Nell’agosto scorso, una mia nota in questo blog dal titolo “La danza delle stelle ha forse trovato una spiegazione (un commensale affamato)” trattava, tra le altre, la questione relativa alla materia oscura, introducendo un’ipotesi suggestiva sulla presenza di una particella ipotetica ‒ chiamata assione ‒ che possa spiegarne l’esistenza.
Soprattutto dallo strano modo in cui ruotano le galassie, si è arrivati a concludere che la materia ordinaria che noi osserviamo nell’universo (compresi noi stessi), non è che una piccolissima parte
del tutto, un misero 4.9%. Il 26.8% sarebbe composto da materia che non è possibile rivelare con la strumentazione che abbiamo a disposizione ma di cui possiamo percepire gli effetti gravitazionali: in pratica, c’è ma non si vede, come il più mirabile dei trucchi di magia. Tutto il resto è permeato da un’energia anch’essa oscura, un’energia che sta peraltro accelerando l’espansione dello stesso universo.
È di qualche giorno la notizia che un particolare apparato chiamato ADMX (Axion Dark Matter Experiment), sviluppato per dare la caccia agli assioni, sembra aver raggiunto la condizione
operativa ottimale per dare inizio alla sua campagna di ricerca. Ne dà conto l’articolo di J. Clarke et al. “Search for Invisible Axion Dark Matter with the Axion Dark Matter Experiment”, pubblicato su
Physical Review Letters 120, 151301 (2018). Questo dispositivo dovrebbe essere in grado di rilevare in modo indiretto la presenza degli assioni, uno dei candidati più idonei a spiegare l’esistenza della materia oscura.
Innanzitutto, cosa sono gli assioni?

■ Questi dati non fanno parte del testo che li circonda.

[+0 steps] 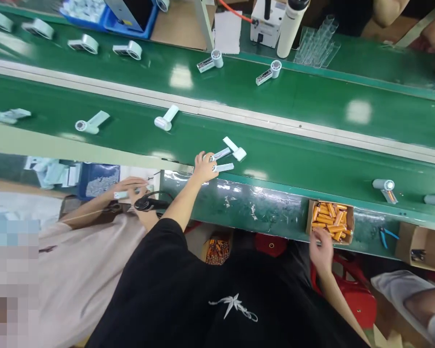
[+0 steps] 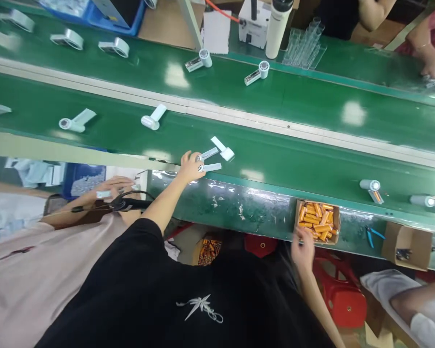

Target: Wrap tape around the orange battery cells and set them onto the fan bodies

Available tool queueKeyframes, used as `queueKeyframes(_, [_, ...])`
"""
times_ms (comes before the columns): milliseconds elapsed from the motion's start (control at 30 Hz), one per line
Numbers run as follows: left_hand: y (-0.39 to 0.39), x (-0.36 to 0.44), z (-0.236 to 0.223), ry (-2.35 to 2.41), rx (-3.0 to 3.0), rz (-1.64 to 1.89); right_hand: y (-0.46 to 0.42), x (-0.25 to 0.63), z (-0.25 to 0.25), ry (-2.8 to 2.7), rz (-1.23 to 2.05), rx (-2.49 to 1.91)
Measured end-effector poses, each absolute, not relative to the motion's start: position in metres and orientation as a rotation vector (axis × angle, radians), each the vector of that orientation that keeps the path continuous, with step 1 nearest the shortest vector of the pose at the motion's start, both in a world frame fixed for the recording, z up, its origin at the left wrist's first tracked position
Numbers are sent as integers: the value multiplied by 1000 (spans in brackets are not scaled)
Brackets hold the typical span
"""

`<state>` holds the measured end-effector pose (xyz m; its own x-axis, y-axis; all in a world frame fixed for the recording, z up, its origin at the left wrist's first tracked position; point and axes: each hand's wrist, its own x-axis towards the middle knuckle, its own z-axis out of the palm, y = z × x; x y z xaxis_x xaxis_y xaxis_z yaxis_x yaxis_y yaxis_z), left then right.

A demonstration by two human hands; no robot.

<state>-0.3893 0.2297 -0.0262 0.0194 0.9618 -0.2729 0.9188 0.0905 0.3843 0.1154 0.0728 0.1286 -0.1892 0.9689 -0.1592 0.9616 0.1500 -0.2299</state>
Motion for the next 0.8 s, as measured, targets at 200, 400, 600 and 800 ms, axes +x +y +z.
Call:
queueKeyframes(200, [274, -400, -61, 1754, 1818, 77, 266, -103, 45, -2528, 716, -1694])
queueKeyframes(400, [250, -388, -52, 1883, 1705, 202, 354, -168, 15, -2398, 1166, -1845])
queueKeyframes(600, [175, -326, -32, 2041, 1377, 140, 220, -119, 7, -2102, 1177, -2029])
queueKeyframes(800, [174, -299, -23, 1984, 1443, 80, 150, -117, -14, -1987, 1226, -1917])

Nella mia nota citata, raccontavo come questa particella, molto restìa ad avere interazioni con la materia ordinaria, sia stata ipotizzata per rendere conto di una certa violazione di simmetria, una simmetria che garantisce l’equivalenza della legge fisica quando si coniughi lo scambio delle particelle con le corrispondenti antiparticelle (carica, C) e l’inversione delle loro coordinate spaziali (un’inversione simile a quella che avviene nel riflesso all’interno di uno specchio), chiamata parità (P).

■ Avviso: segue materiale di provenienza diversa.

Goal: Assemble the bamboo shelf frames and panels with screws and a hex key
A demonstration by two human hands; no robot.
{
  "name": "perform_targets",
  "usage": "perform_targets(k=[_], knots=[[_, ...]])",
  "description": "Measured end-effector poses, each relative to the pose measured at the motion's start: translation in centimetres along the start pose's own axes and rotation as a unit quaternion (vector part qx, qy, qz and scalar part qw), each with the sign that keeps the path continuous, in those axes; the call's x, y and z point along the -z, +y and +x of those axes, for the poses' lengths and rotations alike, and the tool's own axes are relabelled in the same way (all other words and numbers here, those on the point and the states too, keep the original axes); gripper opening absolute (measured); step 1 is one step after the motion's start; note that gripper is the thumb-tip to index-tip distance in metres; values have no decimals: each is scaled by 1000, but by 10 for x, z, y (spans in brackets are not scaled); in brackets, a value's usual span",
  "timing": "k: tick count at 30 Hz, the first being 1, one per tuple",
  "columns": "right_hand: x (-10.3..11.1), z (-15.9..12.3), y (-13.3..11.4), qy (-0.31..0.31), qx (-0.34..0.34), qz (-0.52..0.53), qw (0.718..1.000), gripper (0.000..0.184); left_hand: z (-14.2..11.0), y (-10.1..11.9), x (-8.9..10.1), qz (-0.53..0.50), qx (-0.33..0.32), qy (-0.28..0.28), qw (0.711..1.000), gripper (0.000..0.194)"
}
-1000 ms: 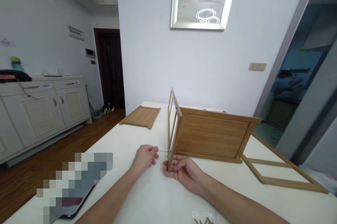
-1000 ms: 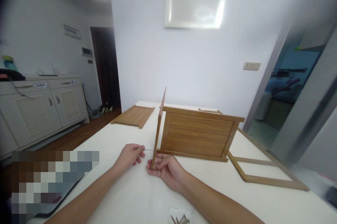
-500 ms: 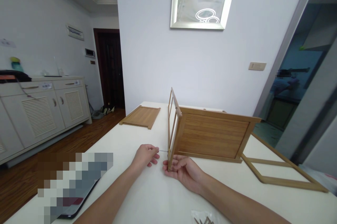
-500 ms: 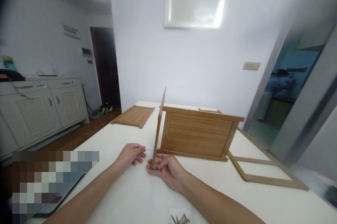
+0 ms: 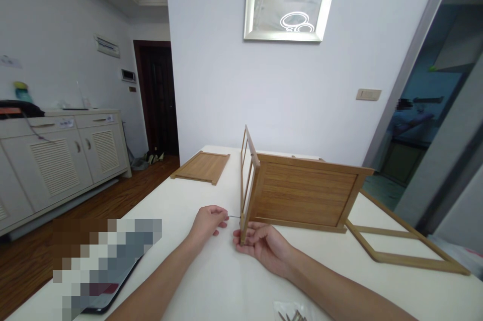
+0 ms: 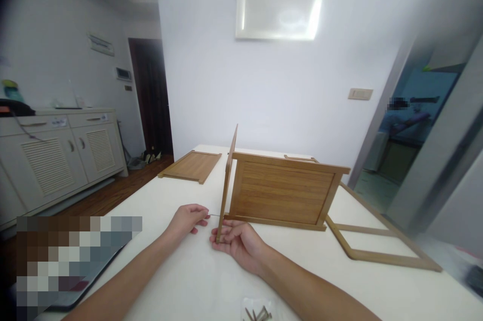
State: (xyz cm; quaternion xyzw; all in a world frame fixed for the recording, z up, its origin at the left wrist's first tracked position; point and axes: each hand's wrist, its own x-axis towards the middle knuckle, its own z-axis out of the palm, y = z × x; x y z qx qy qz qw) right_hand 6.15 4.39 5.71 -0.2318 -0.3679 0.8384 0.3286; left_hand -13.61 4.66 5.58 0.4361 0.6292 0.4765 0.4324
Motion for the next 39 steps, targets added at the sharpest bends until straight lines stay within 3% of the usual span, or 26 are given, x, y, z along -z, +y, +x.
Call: perform_targets(k=[9,18,39], knots=[[-1,-1,0,6,3,8,1000,45,3,-6,0,-29,-16,20,999,52],[-1,-1,0,9,2,9,1000,45,3,-5,-1,-29,-17,12,999,42],[2,1,1,-3,2,2,1000,43,11,-16,3,-45,-56,23,997,39]])
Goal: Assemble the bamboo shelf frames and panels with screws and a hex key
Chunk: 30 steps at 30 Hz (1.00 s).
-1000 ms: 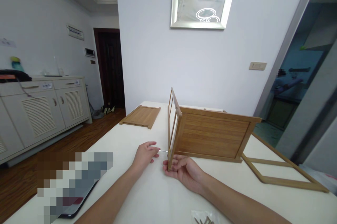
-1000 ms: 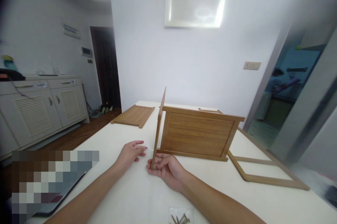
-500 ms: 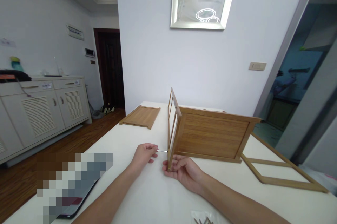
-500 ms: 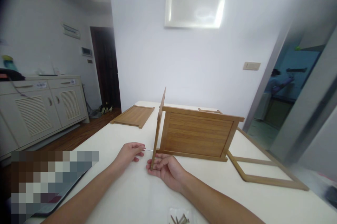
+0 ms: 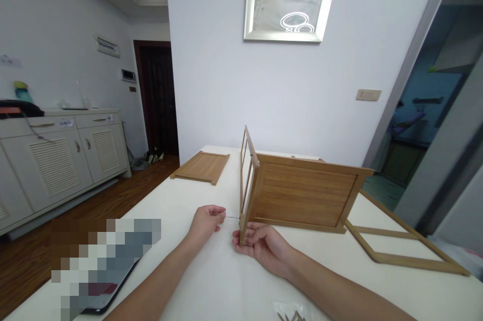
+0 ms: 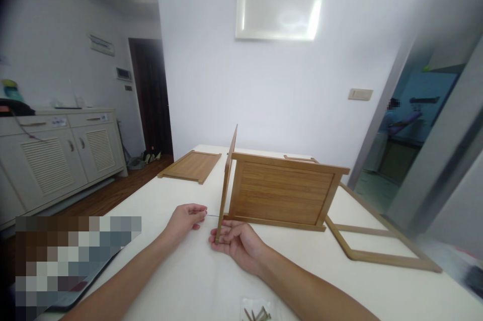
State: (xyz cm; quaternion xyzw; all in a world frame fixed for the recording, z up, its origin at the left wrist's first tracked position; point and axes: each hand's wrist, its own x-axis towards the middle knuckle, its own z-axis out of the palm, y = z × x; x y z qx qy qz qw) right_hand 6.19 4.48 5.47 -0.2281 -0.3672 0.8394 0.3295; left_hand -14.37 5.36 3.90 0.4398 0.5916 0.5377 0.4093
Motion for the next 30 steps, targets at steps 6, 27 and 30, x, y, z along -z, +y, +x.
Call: perform_targets(k=[6,27,30], knots=[[-1,-1,0,0,1,-1,1000,42,0,3,-2,12,-22,11,1000,30],[-2,0,-2,6,-4,4,1000,41,2,-1,0,111,-112,27,987,13],[-3,0,-2,10,-5,3,1000,41,0,2,1,133,-126,31,983,10]])
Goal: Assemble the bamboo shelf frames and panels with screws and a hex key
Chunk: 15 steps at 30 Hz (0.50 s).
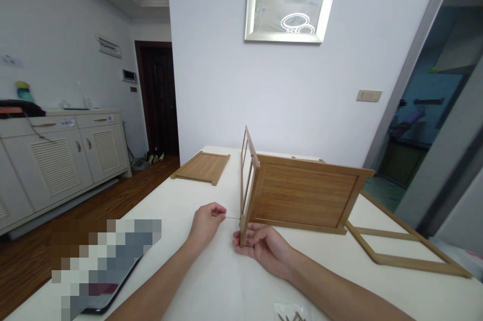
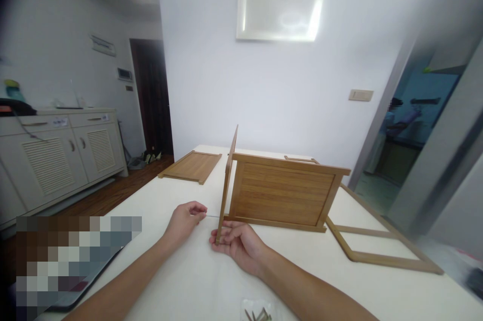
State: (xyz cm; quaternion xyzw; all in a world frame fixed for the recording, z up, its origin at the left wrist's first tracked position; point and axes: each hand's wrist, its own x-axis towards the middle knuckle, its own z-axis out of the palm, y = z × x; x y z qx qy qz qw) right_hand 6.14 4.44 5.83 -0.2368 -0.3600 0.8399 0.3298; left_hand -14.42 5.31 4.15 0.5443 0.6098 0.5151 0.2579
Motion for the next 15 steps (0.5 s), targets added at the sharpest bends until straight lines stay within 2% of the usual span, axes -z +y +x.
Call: perform_targets(k=[9,13,15], knots=[[2,1,2,-4,2,9,1000,43,-3,6,3,26,-18,3,1000,7],[3,1,3,1,1,14,1000,42,-2,5,2,-2,6,-2,1000,6],[3,1,3,2,0,12,1000,41,-2,6,0,-29,32,-10,999,14]])
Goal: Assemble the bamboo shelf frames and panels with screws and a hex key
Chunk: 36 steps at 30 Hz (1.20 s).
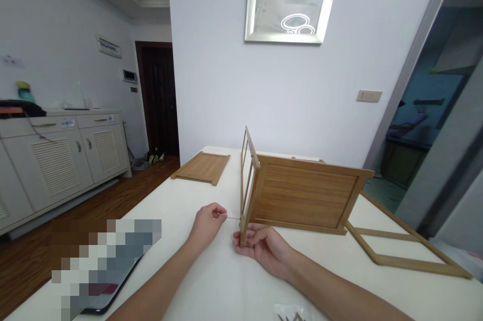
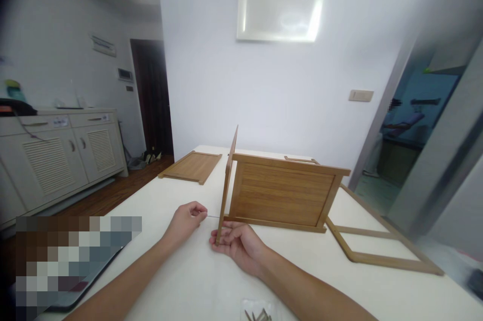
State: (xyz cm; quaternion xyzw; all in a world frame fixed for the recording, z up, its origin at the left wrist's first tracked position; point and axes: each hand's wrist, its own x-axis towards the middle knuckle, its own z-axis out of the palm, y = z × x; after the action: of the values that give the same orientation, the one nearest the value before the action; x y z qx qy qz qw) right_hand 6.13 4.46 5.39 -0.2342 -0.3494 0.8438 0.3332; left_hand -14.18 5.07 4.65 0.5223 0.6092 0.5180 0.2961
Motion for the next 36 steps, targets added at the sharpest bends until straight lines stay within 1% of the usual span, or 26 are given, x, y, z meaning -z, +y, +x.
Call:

Gli assioni ipotizzati, oltre a interagire poco con la materia ordinaria, come si diceva, non sono dotati di carica e hanno una massa miliardi di volte più piccola di quella di un elettrone.
La verifica dell’esistenza di questa particella è legata alla possibilità di evidenziare la radiazione elettromagnetica nella regione delle microonde (cioè fotoni nell’interpretazione quantistica) in cui essa si sia trasformata ‒ grazie all’effetto di adeguati campi magnetici ‒ affinché tale radiazione possa essere poi rilevata con strumentazione appropriata.
Verso una delle più grandi scoperte del secolo?
Il rivelatore ADMX, grazie al suo cuore composto da un particolare amplificatore superconduttore delle dimensioni di un millimetro quadrato raffreddato a una temperatura molto vicina allo zero
assoluto (‒273°C) per abbassarne il rumore termico, permetterà, grazie alla presenza di intensi campi magnetici, di rilevare la presenza di questi fotoni derivati dalla trasformazione degli assioni
primari. Il sistema sviluppato potrà essere sintonizzato su un numero elevatissimo di frequenze al fine di poter registrare il segnale prodotto da quella trasformazione. Un segnale, come è facile
intuire, che ci si aspetta essere estremamente debole.
Si sta coagulando molto entusiasmo e molto ottimismo intorno a questa attività di ricerca, al punto che non sembrerebbe essere più in discussione il “come” ottenere il risultato ‒ che sarebbe davvero di straordinaria portata ‒ bensì soltanto il “quando”. Un altro esempio di come sia ormai indissolubile il legame tra la ricerca nell’infinitamente piccolo e quella nell’infinitamente grande. L’evidenza sperimentale intorno alla natura della sfuggente materia oscura scioglierebbe molti dubbi sulla struttura dell’universo e sulla sua evoluzione e corrisponderebbe a una delle più grandi scoperte scientifiche del secolo.